Okay, so, first: sappy things that have nothing to do with this smoothie bowl 💘 –
GUESS WHAT?! Yesterday was our 2nd engagiversary (is that even a word??) and we celebrated with Rockwell Ice Cream Co (if you’re in the Utah County area – GET SOME! Best ice cream ever. Seriously). I can’t believe that in just a few months we will have been married for 2 years! Ahh! Craziness. I don’t know if I’ve ever explained this to you guys, but I met my husband, Brig, when I was freshly 18 & just a freshman in college. In fact, I was only two weeks into my freshman year of college when we were set up on a blind date and met for the first time. To be cheesy and completely cliche, it really kinda was love at first sight. We were engaged just 5 months later, and then married 3 months after that. 8 months from start to finish! Can you believe it?! I was a teenage bride. We knew it was the right thing for us and haven’t looked back since. He is so great. My greatest support and #1 fan. I love the man I married and I wouldn’t change a thing about our story.
SPEAKING OF LOVE…(I’m filled to the brim with clever transitions)…guess what month it is?! Valentine’s Day month! And you guys, I know it’s completely ridiculous, but it really truly is my favorite holiday. And these smoothie bowls are kinda appropriate for the holiday, no? A nice pinky-purpley-magenta shade? I’d say that qualifies. I have a few more pink and red things coming your way because I just can’t help myself, so get excited! It’ll be festive around here. What are your thoughts on Valentine’s Day?! Love it? Hate it?
Now, back to why you’re here –>
YOU GUYS!! I made you a black-forest-cake-inspired delicious thing!
It’s in smoothie form. And there’s actually no cake involved. But before you get too disappointed, get this.
There’s CHOCOLATE GRANOLA (adapted from another one of my recipes here) that smells & tastes like brownies (aka pure heaven). It’s 100% refined sugar free with the sweetness coming from just a splash of pure maple syrup & a couple tablespoons of coconut sugar (if you’re in a pickle, you can sub light brown sugar). And then all up in that business we have some roasty toasty almonds that are just everything because who doesn’t love roasty toasty almonds?! So that chocolate granola alone is pretty great.
THEN we have this pretty-in-pink sweet & slightly tangy cherry smoothie studded with chia seeds. Have floss at the ready, friends! One never wants to be caught with scary chia teeth.

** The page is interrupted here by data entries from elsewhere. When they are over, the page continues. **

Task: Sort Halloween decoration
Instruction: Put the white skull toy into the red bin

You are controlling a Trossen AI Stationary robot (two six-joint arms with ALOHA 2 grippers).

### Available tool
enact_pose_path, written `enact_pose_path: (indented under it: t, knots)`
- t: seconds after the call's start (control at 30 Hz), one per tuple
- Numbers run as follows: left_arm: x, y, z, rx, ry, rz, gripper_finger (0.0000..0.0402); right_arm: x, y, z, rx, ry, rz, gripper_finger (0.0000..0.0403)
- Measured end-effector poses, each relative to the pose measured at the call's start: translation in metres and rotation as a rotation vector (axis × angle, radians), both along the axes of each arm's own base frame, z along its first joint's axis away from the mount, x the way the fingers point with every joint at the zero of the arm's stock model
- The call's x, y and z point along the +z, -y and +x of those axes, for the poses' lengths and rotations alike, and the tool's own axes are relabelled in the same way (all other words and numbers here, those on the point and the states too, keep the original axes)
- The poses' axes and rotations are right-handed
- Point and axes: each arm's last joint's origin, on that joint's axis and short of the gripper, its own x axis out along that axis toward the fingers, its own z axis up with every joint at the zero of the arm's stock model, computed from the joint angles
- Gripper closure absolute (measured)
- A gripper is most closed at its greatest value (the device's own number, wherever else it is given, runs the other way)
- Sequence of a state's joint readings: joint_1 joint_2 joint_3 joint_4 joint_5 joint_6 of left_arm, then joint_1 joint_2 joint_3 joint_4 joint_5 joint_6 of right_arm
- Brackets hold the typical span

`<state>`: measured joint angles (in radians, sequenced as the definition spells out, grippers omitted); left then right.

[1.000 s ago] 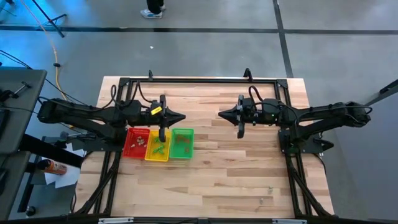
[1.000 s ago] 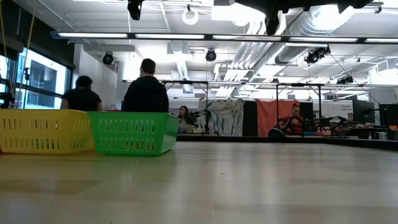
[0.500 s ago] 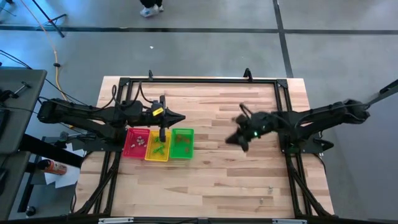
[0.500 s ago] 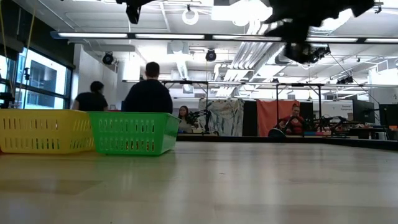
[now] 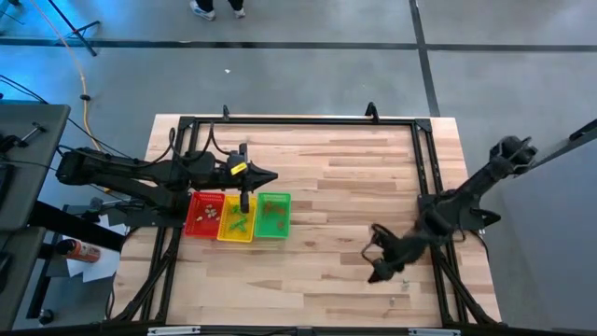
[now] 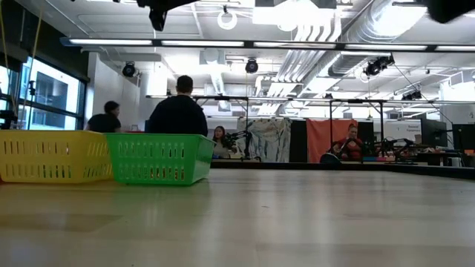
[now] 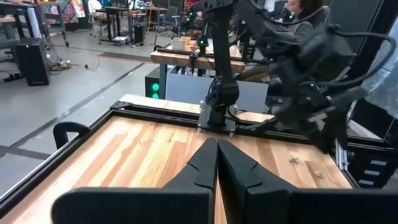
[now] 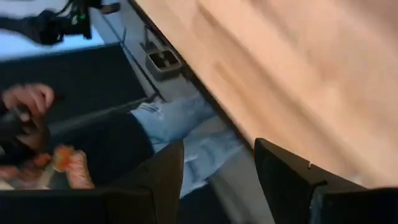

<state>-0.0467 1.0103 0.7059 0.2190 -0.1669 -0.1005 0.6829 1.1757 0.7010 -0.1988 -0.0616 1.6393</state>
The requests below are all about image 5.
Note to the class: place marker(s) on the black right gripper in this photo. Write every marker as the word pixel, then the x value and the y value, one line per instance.
pixel 401 249

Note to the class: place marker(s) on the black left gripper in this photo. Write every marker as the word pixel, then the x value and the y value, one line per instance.
pixel 210 172

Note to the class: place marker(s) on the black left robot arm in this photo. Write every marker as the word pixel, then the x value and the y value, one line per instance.
pixel 126 168

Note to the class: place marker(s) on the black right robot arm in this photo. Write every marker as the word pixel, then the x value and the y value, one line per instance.
pixel 476 182

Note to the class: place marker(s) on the yellow tape label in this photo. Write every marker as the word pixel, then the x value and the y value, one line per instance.
pixel 238 168

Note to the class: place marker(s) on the green plastic basket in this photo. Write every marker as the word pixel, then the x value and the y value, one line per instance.
pixel 266 228

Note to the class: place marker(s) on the yellow plastic basket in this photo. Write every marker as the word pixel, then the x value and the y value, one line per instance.
pixel 226 235

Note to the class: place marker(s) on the red plastic basket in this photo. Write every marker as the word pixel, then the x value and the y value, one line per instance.
pixel 196 228

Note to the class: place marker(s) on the grey rolling table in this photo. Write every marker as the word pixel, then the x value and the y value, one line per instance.
pixel 559 256

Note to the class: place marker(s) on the person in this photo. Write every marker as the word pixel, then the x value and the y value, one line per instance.
pixel 201 10

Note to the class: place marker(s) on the white paper sheets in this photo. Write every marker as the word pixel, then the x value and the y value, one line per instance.
pixel 100 270

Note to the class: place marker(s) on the black metal beam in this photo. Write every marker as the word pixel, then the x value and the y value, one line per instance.
pixel 74 226

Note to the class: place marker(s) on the orange spray can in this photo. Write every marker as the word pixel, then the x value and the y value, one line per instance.
pixel 79 250

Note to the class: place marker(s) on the grey side table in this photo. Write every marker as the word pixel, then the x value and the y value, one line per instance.
pixel 32 186

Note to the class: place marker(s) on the black tripod stand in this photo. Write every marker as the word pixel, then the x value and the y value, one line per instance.
pixel 73 28

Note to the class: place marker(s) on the black clamp tool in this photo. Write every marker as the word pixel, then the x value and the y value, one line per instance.
pixel 11 142

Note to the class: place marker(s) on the small black round cap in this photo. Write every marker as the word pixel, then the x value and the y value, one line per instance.
pixel 45 316

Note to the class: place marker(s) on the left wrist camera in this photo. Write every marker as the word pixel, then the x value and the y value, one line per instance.
pixel 227 179

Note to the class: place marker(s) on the black aluminium table frame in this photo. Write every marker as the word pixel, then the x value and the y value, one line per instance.
pixel 303 121

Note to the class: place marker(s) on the black frame bracket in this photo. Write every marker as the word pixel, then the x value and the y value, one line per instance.
pixel 226 112
pixel 371 112

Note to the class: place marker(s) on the silver metal bracket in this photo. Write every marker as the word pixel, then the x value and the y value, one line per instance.
pixel 172 331
pixel 434 332

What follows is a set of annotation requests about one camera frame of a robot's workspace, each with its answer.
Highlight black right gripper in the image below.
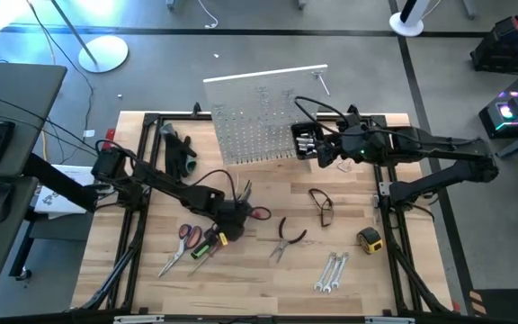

So this is all hanging out together in a bowl, eaten with a spoon or a straw or just, you know, the whole bowl-to-face method. That always works, too. It’s good, guys. It’s dang good. A breakfast worth waking up for, if I may say so myself (and I sure don’t say that often).
As always, let me know if you try this recipe! I think you’ll really like it 💕
Makes 2 smoothies & about 3-4 cups of granola
2 c frozen pitted cherries
1 c unsweetened vanilla almond milk
1/2 c plain greek yogurt
1 T honey (more or less to taste!)
2 T chia seeds
for the granola:
1/4 c coconut oil, measured while solid
1/4 c + 2 T pure maple syrup
2 T coconut sugar (or sub light brown sugar)
2 t vanilla
1/4 c unsweetened cocoa powder
3 c old-fashioned rolled oats
1/3 c raw, whole almonds
1/4 t salt
First, granola. Preheat the oven to 300. Then, in a microwave-safe bowl, melt the coconut oil in the microwave for 30 seconds. Add to that the maple syrup, coconut sugar, and vanilla, and whisk until smooth.
In a separate bowl, combine the oats, cocoa powder, almonds, and salt. Pour the wet into the dry and mix until everything is evenly coated.
Line a baking sheet with a silpat or parchment paper. Pour the granola out onto the baking sheet and spread out in an even layer.
Bake for 10 minutes, and then give it a quick stir. Bake for another 10 and then take it out. Let cool.
Now, the smoothies. Combine all the smoothie ingredients in a blender and blend until smooth. Pour into two bowls and top with as much granola desired.